Barriers to a comfortable retirement

People’s health concerns are backed up by the Global Burden of Disease study from 2013, as nearly 70% of Egypt’s population – over 55 million people – are considered obese or overweight[1]. Alarmingly, chronic lifestyle-related diseases such as diabetes – affecting 11% of Egyptians – along with coronary and cardiovascular conditions, and hypertension are induced by sedentary lifestyle, which can be mitigated through a more health-conscious lifestyle.

 

Commenting on the findings, Mustafa Ramzi, Head of Retail Banking and Wealth Management of HSBC Bank Egypt, said: “The new findings show that the primary concern people face today is dealing with poor health in later life.
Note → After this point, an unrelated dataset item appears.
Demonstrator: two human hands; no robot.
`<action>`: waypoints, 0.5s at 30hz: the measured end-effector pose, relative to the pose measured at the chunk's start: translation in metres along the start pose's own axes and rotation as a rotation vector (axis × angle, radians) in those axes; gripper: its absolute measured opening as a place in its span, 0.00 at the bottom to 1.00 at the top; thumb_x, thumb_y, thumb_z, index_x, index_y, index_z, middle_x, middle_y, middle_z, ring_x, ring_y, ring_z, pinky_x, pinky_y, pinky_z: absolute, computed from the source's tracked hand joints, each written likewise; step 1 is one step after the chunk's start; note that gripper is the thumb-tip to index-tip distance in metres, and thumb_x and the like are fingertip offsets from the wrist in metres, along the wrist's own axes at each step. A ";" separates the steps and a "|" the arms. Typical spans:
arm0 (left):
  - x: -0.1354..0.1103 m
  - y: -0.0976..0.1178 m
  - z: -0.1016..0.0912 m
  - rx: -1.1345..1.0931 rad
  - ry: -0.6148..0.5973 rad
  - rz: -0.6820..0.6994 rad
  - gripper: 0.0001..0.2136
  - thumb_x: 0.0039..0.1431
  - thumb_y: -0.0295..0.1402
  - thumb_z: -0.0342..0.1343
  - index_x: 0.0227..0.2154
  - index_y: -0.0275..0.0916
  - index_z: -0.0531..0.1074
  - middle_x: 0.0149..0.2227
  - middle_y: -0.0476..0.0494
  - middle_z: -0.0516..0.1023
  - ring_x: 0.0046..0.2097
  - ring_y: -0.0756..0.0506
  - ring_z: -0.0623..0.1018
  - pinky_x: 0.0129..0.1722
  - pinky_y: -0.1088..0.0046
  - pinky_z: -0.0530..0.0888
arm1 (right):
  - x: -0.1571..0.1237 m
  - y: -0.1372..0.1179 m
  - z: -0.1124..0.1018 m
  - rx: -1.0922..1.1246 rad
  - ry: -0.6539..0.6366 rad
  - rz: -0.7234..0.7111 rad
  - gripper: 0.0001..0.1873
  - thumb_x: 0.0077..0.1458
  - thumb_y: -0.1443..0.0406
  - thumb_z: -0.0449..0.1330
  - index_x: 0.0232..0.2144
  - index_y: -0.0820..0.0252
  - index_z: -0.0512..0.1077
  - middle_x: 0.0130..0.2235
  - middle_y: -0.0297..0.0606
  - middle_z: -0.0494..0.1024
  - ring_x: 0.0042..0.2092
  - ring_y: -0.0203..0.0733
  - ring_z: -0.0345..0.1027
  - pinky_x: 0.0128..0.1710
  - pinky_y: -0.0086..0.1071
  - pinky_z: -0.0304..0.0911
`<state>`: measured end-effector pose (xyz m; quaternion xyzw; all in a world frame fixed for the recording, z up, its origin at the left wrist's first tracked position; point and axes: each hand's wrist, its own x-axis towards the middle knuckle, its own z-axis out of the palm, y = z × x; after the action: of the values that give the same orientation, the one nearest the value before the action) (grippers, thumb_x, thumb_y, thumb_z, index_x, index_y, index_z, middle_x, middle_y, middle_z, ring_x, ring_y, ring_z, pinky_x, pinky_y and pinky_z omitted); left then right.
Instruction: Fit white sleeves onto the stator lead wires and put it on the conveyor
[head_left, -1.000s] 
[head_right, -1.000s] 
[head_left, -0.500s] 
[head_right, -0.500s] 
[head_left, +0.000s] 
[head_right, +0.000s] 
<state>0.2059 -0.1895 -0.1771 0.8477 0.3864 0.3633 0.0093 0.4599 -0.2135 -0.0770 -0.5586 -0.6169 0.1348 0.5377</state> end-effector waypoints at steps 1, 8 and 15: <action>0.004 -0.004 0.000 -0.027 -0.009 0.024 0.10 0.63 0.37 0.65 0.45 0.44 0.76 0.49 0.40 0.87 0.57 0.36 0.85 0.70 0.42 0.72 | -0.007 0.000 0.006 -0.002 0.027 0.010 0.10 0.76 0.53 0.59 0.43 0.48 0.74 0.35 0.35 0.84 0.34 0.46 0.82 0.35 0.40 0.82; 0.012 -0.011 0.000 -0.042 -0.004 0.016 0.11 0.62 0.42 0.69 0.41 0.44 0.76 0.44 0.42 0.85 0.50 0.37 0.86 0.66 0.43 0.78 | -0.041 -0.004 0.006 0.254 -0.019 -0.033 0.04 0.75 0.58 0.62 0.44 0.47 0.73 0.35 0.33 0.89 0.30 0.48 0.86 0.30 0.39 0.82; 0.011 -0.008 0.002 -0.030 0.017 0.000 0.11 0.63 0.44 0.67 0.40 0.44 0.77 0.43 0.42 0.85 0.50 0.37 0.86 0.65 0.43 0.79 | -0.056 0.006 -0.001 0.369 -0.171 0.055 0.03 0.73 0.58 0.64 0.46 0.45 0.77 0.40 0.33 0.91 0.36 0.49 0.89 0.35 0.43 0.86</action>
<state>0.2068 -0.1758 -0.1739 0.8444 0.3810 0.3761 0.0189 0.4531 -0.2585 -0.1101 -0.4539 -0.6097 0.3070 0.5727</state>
With average retirement age of 60 years, and average life expectancy at 72 years[2] a majority of retirees in Egypt could potentially spend over ten years of their life after work dealing with health issues, while struggling financially. However, by proactively choosing to live a healthier life and starting to save for retirement as early as possible, working age people can improve their chances of living their dream retirement.”

 

Early planning for a healthier and wealthier retirement

Compared to the global average of 65%, in Egypt only 15% of pre-retirees aged above 45 years would like to retire in the next 5 years.  Of that, over one in three (39%) said that they wanted to retire as work had a negative impact on their mental and/or physical health, and one in five (20%) said that they are tired of the routine. Only a quarter of Egyptians get regular medical check-ups, and less than one-third (32%) are physically active

 

“It is not a surprise that only 15% of pre-retirees aged 45+ would like to retire in the next five years considering that 75% of them feel they will face financial hardships. Going by the average life expectancy, in such a scenario a 50 year old retiree could potentially face over 20 years of poor health, unexpected healthcare costs and depleting finances due to other life commitments, and that can be a daunting reality,” said Ramzi.

 

Many working age people are also optimistic about life during retirement, expecting that their relationships, social life and standard of living will improve. However, such aspirations might be at risk because alarmingly, seven in ten (70%) pre-retirees cite a lack of understanding about how much to save for healthcare costs  a main barrier to retirement planning.

 

“Retirement can mean different things to different people. Pre-retirees looking to understand how much they need to put aside need to first look at how long they expect their retirement to last, what is the current state of their health and what standard of living they want to maintain. It is then critical to start saving as soon as possible; even if it is a little each month, this can reap significant benefits in the long-term. Meanwhile, speaking with financial advisors also helps working age people make investments in line with their financial capability,” said Ramzi.

 

HSBC’s research shows that saving regularly and investing early produces results. As an example for illustrative purposes only, a 35-year old individual who starts saving monthly installments for 25 years would have a retirement pot that could potentially be almost two and a half times more than if he started saving 10 years later at the age of 45.

 

Ramzi added: “With this in mind, HSBC has reviewed and relaunched a number of savings and financial solutions for our Premier customers to help in their retirement planning. We recently renewed our Bancassurance partnership with Allianz in Egypt, to offer HSBC customers a savings solution for retirement. The Allianz “Plan Your Way for a Better Future” retirement plan is a long-term savings policy.”

 

The preceding was a press release by HSBC and does not reflect the editorial policy of The Cairo Post.